# WORK TO BE COMPLETED
From the listing below, restate word for word the lines from the line containing "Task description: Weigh" down through the line containing "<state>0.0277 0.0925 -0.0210". Exclude pictures.

# THE INPUT
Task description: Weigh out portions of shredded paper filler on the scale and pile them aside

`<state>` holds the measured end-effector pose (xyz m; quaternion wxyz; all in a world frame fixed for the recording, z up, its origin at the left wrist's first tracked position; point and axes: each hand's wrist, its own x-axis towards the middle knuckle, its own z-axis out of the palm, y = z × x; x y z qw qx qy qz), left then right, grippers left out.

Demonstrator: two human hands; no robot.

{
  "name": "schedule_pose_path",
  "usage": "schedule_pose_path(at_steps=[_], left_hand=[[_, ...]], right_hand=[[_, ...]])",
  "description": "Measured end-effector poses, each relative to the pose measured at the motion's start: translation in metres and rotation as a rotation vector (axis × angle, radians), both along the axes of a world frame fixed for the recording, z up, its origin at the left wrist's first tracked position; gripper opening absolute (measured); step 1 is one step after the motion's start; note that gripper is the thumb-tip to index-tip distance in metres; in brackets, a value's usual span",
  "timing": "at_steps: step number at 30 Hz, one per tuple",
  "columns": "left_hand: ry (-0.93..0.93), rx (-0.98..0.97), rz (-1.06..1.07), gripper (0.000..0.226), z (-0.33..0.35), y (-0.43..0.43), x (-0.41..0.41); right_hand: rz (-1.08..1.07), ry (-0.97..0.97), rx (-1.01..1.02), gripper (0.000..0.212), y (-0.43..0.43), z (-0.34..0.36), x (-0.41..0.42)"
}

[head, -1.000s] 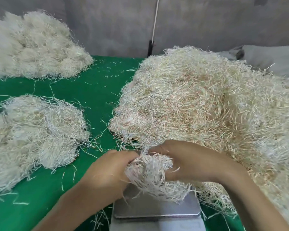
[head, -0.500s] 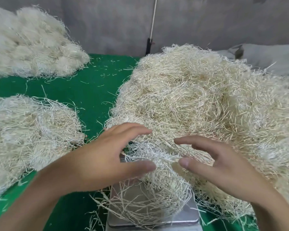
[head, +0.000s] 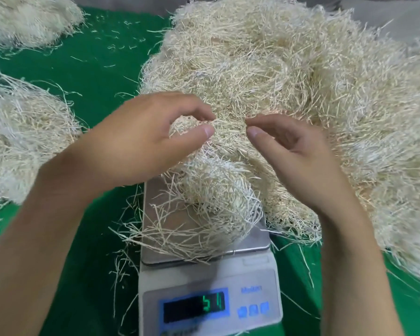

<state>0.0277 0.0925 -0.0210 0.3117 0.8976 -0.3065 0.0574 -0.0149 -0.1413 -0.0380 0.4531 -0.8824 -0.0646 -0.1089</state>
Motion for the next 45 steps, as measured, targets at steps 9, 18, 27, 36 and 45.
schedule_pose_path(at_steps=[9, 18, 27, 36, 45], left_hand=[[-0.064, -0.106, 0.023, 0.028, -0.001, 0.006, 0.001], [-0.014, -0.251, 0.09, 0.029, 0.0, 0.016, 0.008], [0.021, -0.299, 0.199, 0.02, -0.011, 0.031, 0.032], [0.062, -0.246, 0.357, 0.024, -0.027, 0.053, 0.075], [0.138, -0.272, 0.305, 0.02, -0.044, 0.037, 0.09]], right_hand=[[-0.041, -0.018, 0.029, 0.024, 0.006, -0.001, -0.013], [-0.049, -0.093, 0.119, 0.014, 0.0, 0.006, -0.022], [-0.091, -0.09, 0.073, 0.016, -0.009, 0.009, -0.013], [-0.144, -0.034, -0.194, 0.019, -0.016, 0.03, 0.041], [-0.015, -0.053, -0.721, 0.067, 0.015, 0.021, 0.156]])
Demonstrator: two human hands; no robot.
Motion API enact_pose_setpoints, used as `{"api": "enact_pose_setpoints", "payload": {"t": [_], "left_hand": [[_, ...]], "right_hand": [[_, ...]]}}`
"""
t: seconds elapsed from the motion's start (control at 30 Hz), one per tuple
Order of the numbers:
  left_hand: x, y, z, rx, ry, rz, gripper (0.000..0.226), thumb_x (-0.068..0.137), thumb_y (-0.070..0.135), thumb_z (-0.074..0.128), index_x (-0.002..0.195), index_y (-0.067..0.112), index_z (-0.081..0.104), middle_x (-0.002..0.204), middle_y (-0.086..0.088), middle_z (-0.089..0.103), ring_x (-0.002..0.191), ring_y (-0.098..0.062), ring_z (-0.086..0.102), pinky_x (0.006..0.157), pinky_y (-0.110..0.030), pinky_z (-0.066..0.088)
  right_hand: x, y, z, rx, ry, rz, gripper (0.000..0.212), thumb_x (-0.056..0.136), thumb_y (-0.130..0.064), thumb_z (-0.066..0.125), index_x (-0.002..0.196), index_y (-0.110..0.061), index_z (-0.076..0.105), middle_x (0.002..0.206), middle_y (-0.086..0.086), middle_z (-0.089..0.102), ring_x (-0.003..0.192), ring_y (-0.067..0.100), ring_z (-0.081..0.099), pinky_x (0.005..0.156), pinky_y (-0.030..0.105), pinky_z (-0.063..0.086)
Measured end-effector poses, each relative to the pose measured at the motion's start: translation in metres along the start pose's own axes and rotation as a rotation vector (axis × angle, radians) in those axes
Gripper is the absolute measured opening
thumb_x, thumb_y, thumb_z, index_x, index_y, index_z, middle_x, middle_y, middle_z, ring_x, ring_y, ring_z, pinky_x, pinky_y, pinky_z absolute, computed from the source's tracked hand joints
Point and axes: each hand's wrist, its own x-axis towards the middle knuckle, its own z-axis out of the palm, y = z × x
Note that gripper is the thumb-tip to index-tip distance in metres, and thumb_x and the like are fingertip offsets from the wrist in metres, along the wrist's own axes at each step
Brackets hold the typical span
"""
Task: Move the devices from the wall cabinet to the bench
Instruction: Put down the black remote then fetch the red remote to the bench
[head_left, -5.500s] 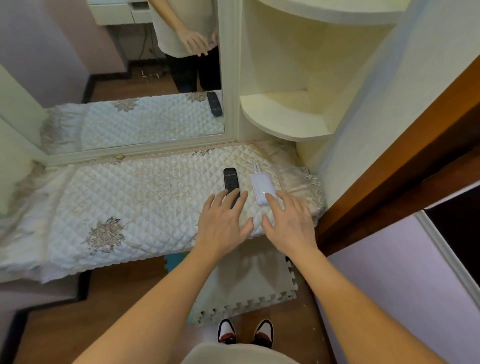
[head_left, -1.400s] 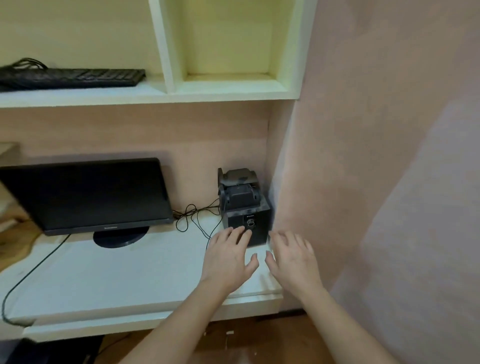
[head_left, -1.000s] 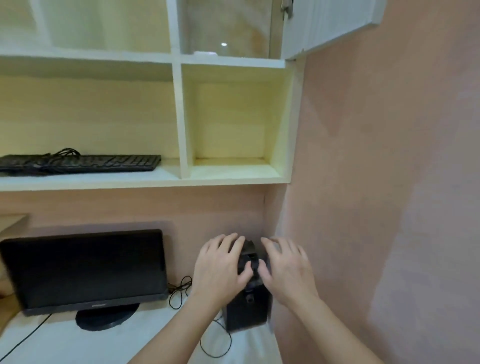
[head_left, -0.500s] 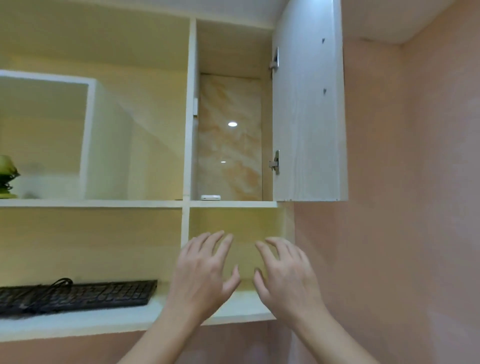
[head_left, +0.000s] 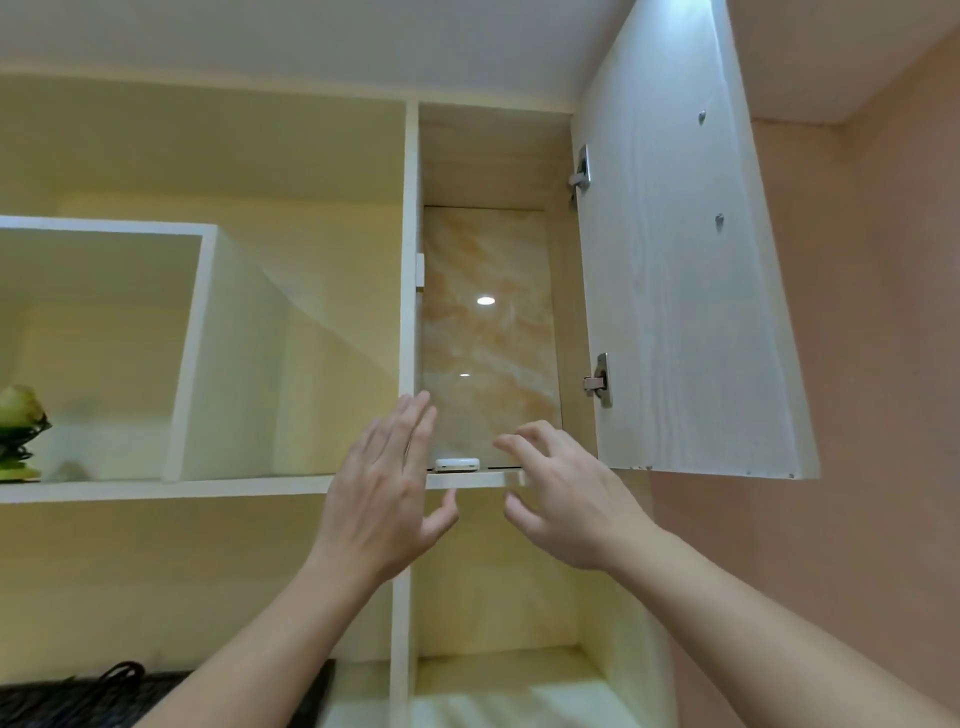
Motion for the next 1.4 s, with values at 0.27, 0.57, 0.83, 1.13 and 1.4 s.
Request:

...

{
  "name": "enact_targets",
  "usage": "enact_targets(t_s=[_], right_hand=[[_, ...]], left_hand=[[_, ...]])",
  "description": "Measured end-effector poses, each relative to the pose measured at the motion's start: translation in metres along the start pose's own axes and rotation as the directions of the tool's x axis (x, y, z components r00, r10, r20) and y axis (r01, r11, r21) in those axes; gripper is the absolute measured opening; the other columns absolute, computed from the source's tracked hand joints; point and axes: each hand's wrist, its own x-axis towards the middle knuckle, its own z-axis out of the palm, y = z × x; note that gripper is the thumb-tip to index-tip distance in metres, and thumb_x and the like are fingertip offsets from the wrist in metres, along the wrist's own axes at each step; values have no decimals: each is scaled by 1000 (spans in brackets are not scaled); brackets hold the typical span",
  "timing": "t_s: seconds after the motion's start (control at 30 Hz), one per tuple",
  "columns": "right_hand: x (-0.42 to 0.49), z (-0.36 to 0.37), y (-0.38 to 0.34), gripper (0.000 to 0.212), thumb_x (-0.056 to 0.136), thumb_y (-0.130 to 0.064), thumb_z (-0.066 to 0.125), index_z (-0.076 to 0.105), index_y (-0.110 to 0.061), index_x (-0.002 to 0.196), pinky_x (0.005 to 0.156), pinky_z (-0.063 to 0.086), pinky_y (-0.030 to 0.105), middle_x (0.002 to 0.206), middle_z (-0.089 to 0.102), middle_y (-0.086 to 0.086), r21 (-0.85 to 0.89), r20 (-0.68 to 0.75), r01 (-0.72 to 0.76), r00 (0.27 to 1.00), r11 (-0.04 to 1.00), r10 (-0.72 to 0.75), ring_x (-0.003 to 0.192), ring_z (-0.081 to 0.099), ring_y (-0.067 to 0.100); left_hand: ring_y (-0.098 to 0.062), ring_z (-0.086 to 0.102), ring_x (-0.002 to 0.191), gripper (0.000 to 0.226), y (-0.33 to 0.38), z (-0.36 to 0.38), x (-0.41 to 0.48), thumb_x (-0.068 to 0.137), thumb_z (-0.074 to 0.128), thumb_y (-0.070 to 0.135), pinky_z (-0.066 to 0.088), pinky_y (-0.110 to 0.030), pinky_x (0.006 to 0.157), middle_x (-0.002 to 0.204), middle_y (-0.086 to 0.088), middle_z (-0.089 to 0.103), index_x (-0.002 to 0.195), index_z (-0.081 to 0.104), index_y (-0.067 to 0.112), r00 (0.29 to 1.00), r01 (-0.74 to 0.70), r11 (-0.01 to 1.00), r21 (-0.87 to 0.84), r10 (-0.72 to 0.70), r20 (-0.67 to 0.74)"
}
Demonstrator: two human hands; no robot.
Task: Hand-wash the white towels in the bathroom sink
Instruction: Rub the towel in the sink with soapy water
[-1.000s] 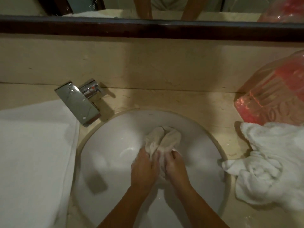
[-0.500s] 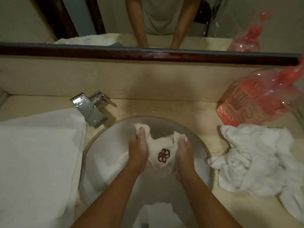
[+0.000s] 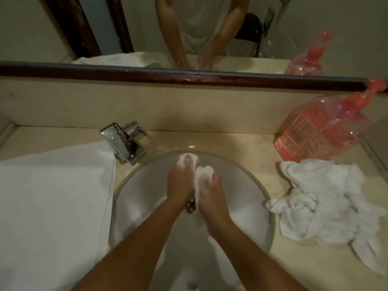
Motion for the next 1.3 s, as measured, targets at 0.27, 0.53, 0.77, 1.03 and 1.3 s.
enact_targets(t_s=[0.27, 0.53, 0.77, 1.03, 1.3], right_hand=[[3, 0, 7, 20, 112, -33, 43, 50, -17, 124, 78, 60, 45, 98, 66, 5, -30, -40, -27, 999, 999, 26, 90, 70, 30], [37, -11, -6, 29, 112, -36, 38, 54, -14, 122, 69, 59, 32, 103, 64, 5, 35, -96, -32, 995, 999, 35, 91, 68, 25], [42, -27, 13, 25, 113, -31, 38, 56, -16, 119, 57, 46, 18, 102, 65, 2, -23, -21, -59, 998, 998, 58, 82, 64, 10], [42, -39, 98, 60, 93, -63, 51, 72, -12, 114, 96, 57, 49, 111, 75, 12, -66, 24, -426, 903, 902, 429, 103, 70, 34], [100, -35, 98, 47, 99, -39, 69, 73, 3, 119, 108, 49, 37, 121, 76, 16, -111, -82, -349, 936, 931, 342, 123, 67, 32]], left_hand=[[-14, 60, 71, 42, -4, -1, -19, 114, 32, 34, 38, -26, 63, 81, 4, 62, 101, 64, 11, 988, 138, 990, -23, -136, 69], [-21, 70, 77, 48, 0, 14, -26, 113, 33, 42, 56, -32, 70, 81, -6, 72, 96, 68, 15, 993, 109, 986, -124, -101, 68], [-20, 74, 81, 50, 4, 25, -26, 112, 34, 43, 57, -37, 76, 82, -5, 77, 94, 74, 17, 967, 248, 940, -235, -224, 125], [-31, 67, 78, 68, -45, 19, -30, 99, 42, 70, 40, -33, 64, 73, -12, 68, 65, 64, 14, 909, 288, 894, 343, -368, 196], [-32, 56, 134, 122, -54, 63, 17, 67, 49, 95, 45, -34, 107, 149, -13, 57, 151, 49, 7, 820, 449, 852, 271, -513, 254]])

# FINISHED TASK
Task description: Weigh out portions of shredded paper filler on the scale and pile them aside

`<state>` holds the measured end-effector pose (xyz m; quaternion wxyz; all in a world frame fixed for the recording, z up, its origin at the left wrist's first tracked position; point and axes: each hand's wrist, its own x-axis towards the middle knuckle, its own z-axis out of the palm, y = z × x; x y z qw qx qy qz), left then right, grippers left out.

Demonstrator: two human hands; no robot.

{
  "name": "schedule_pose_path",
  "usage": "schedule_pose_path(at_steps=[_], left_hand=[[_, ...]], right_hand=[[_, ...]])",
  "description": "Measured end-effector poses, each relative to the pose measured at the motion's start: translation in metres and rotation as a rotation vector (axis × angle, radians), both along the axes of a world frame fixed for the recording, z up, its origin at the left wrist's first tracked position; gripper opening absolute (measured); step 1 is one step after the motion's start; note that gripper is the thumb-tip to index-tip distance in metres; in brackets, a value's usual span",
  "timing": "at_steps: step number at 30 Hz, one per tuple",
  "columns": "left_hand: ry (-0.93..0.93), rx (-0.98..0.97), rz (-1.06..1.07), gripper (0.000..0.226), z (-0.33..0.35), y (-0.43..0.43), x (-0.41..0.41); right_hand: rz (-1.08..1.07), ry (-0.97..0.97), rx (-1.01..1.02), gripper (0.000..0.212), y (-0.43..0.43), z (-0.34..0.36), x (-0.41..0.42)"
}

[head, -1.000s] 
[head, -0.500s] 
[head, +0.000s] 

<state>0.0277 0.0925 -0.0210 0.3117 0.8976 -0.3065 0.0574 -0.0149 -0.1413 -0.0380 0.4531 -0.8824 -0.0646 -0.1089</state>

That is the entire output.